◆ Exercise brief
Among the entries below, find the lines with the word "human" and return them.
----------------------------------------
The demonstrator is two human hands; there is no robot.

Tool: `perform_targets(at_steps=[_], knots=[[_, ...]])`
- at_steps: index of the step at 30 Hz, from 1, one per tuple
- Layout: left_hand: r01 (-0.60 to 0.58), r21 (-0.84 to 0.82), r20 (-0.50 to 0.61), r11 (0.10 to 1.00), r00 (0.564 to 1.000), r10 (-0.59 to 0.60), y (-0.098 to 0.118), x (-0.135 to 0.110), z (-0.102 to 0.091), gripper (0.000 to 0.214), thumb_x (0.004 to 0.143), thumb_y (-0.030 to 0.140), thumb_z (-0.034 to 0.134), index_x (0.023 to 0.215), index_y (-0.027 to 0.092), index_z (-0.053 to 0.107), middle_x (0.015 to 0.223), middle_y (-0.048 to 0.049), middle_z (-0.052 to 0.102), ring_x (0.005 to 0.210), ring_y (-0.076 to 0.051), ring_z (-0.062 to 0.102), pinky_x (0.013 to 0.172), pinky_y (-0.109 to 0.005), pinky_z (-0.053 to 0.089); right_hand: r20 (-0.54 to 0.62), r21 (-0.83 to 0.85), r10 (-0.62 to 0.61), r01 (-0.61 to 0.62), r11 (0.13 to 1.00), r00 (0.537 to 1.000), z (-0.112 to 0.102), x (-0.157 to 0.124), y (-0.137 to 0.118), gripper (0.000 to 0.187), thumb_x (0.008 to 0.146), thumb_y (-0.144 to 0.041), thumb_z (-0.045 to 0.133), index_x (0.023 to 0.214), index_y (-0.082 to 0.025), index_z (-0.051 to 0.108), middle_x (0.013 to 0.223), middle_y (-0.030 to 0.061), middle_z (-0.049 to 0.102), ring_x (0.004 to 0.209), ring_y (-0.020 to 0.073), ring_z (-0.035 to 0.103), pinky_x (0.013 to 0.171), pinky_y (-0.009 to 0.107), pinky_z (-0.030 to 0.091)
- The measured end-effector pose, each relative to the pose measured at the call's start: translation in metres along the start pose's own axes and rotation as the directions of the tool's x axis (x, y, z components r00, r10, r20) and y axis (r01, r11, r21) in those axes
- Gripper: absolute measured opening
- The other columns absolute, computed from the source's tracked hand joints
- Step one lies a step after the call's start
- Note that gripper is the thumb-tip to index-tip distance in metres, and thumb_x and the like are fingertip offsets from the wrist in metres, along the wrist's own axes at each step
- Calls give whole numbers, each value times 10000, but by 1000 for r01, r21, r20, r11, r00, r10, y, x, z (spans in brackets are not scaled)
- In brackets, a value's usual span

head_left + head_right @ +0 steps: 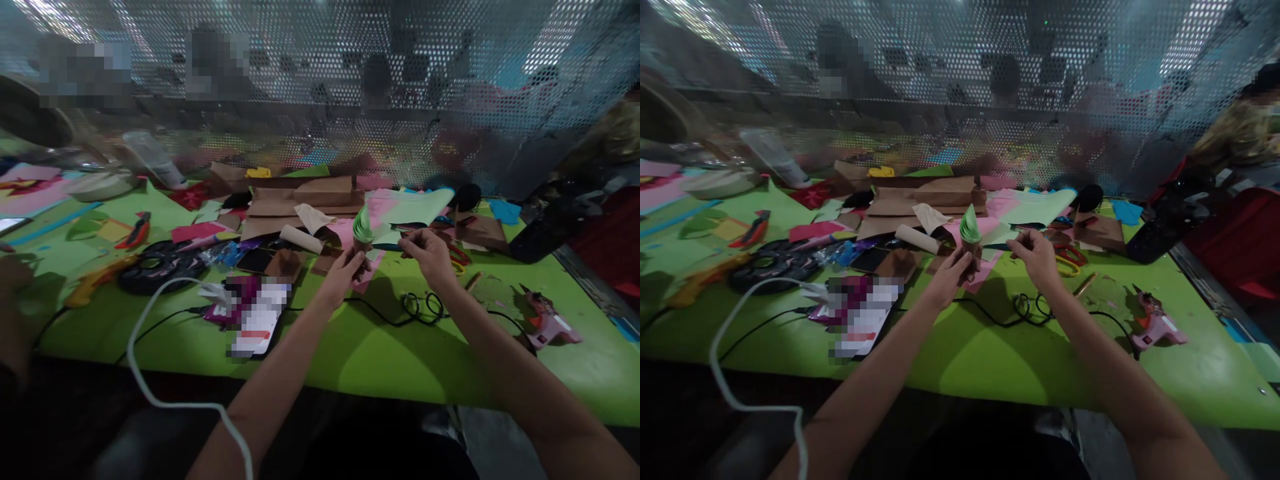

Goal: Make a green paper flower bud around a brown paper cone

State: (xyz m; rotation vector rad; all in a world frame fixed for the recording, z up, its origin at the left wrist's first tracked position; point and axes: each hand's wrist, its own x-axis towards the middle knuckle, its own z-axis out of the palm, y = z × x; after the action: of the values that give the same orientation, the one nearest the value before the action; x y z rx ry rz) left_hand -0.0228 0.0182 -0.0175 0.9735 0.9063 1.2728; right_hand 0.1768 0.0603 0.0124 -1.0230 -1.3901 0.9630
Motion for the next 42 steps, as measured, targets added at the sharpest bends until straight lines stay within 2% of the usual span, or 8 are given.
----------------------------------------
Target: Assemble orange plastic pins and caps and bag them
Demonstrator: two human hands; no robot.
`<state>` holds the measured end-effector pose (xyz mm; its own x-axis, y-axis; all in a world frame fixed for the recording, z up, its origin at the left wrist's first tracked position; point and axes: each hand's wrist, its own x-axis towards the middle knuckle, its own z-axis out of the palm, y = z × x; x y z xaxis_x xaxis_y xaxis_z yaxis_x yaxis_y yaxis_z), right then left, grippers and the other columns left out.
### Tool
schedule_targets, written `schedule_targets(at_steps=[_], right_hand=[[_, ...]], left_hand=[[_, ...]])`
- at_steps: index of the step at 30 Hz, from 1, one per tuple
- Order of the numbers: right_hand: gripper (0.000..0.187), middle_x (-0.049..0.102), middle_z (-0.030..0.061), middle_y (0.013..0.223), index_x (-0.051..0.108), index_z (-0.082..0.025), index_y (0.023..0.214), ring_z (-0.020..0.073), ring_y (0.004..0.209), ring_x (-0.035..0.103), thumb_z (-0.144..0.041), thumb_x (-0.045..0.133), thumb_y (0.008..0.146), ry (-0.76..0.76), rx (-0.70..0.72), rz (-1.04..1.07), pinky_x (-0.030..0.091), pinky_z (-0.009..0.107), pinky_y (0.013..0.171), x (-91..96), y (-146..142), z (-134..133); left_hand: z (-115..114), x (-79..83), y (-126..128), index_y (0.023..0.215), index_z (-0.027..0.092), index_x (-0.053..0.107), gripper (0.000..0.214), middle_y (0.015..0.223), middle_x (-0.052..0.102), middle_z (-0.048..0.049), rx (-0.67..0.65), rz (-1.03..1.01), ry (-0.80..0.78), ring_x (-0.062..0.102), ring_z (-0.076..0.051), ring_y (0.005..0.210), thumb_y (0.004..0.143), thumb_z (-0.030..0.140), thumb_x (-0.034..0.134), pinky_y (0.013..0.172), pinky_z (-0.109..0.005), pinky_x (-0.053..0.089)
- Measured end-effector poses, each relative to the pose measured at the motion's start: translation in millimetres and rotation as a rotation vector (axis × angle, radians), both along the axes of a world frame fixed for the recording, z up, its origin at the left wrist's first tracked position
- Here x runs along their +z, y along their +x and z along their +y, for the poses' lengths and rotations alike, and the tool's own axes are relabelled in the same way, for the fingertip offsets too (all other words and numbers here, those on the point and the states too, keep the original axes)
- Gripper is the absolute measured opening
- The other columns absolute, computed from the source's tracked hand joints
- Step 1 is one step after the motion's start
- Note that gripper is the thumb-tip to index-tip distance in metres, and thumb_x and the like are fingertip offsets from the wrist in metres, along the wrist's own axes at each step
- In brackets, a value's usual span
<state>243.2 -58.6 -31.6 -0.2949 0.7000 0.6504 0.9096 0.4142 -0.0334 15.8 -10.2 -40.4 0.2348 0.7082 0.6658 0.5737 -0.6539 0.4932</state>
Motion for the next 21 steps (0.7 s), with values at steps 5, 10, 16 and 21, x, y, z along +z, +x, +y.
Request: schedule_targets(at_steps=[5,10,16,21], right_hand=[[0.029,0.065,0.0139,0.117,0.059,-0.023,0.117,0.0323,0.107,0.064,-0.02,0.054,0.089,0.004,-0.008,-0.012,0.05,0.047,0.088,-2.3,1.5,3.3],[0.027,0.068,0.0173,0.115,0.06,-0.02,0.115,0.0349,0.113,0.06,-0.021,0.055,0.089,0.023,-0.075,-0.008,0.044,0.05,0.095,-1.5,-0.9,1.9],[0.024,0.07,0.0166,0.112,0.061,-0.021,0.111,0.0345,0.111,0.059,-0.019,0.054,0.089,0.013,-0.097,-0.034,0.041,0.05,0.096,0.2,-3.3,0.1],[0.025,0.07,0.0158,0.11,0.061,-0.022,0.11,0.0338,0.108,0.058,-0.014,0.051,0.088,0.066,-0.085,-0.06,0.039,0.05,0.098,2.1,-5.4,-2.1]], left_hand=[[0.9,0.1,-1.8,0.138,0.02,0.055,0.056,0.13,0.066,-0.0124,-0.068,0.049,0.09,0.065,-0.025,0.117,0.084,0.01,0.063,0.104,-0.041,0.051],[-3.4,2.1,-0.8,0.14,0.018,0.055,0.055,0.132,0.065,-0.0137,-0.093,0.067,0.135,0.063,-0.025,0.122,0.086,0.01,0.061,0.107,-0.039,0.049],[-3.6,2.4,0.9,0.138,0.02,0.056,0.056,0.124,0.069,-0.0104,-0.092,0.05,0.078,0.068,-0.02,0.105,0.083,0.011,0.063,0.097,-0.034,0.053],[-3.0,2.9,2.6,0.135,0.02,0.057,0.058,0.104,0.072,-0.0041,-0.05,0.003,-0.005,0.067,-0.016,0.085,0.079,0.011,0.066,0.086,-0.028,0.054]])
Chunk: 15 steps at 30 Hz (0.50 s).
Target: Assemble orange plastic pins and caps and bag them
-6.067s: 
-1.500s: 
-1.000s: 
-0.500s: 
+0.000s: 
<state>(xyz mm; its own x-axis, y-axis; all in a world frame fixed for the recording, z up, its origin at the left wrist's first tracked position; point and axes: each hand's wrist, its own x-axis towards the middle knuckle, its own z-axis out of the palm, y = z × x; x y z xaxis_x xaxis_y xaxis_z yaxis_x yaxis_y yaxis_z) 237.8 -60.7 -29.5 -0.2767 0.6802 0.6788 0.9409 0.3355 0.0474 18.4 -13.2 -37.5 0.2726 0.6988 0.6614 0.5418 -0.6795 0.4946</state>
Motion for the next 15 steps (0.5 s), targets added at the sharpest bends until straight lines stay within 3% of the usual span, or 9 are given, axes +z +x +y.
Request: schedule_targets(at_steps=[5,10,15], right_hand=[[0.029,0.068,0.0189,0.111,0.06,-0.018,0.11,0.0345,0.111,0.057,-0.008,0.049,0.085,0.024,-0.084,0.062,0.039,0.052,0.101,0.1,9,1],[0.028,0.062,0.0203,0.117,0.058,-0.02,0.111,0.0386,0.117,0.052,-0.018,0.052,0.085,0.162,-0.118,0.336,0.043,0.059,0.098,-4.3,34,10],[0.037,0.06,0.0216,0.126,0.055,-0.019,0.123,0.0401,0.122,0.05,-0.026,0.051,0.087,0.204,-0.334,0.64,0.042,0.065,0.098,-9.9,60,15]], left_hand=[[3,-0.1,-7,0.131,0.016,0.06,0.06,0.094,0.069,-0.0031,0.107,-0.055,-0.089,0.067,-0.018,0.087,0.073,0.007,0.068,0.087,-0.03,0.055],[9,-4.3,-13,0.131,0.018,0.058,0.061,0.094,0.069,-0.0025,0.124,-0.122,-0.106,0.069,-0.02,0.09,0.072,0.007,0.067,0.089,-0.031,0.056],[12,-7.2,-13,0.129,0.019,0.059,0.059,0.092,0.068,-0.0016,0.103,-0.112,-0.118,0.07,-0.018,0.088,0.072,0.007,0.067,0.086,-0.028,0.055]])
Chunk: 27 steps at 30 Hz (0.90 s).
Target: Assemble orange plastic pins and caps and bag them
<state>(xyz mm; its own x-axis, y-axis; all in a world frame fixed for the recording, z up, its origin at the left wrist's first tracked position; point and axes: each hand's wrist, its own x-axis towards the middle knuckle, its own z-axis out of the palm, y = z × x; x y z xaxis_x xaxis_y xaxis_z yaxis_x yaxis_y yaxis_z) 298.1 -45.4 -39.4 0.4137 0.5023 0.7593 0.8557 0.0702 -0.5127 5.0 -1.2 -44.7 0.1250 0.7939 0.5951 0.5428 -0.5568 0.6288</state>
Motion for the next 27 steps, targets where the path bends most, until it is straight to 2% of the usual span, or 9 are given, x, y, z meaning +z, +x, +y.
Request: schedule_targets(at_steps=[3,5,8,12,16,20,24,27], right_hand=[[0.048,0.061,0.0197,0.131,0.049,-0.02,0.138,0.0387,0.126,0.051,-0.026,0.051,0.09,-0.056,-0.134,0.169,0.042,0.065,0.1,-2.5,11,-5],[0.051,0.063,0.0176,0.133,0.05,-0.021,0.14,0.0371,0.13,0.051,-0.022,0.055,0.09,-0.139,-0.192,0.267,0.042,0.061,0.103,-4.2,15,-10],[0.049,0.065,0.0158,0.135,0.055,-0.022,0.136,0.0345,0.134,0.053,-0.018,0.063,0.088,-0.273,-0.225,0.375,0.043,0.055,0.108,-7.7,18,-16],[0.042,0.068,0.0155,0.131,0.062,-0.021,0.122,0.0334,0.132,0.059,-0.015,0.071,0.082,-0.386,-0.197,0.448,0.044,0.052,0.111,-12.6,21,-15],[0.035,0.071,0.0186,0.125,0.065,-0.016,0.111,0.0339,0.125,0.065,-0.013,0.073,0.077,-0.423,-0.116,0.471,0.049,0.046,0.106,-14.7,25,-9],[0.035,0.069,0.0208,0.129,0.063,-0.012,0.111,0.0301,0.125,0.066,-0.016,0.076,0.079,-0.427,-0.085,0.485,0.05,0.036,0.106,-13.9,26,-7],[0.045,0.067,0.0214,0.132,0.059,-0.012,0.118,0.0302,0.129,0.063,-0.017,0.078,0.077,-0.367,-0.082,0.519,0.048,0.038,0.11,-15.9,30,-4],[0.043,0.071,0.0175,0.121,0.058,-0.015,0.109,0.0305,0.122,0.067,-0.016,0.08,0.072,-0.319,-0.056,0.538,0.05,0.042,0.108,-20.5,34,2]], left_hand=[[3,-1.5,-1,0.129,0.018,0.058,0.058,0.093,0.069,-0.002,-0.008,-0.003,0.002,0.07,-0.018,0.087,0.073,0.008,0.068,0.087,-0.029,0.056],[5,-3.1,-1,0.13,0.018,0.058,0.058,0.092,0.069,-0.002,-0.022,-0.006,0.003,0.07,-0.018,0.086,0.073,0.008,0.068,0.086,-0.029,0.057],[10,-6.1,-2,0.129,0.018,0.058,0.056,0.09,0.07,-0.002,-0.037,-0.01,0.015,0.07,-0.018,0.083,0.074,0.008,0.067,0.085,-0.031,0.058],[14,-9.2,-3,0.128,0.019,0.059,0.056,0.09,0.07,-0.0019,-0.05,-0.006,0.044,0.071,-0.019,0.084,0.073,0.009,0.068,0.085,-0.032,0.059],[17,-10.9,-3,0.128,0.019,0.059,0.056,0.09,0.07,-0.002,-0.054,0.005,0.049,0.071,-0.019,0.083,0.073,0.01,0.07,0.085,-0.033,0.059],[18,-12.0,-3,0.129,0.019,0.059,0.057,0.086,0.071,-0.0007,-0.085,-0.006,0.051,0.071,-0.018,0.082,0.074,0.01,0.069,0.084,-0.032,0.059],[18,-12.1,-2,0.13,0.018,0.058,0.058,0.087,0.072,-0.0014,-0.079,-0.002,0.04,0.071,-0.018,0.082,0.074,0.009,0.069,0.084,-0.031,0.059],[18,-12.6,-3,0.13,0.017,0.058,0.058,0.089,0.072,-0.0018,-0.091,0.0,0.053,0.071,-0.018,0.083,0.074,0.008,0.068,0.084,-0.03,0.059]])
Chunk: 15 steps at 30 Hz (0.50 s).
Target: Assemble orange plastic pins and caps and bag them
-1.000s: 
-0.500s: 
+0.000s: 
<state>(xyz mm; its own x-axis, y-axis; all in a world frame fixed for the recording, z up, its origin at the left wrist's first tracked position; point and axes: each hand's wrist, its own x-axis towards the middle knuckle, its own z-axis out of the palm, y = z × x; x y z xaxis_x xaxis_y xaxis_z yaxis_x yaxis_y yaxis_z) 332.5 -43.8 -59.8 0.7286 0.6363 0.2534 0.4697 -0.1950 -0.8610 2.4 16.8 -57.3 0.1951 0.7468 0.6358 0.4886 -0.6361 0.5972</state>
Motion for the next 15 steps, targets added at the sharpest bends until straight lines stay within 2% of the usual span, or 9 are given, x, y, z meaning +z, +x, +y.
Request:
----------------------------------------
◆ Answer section
The demonstrator is two human hands; there is no robot.
Demonstrator: two human hands; no robot.

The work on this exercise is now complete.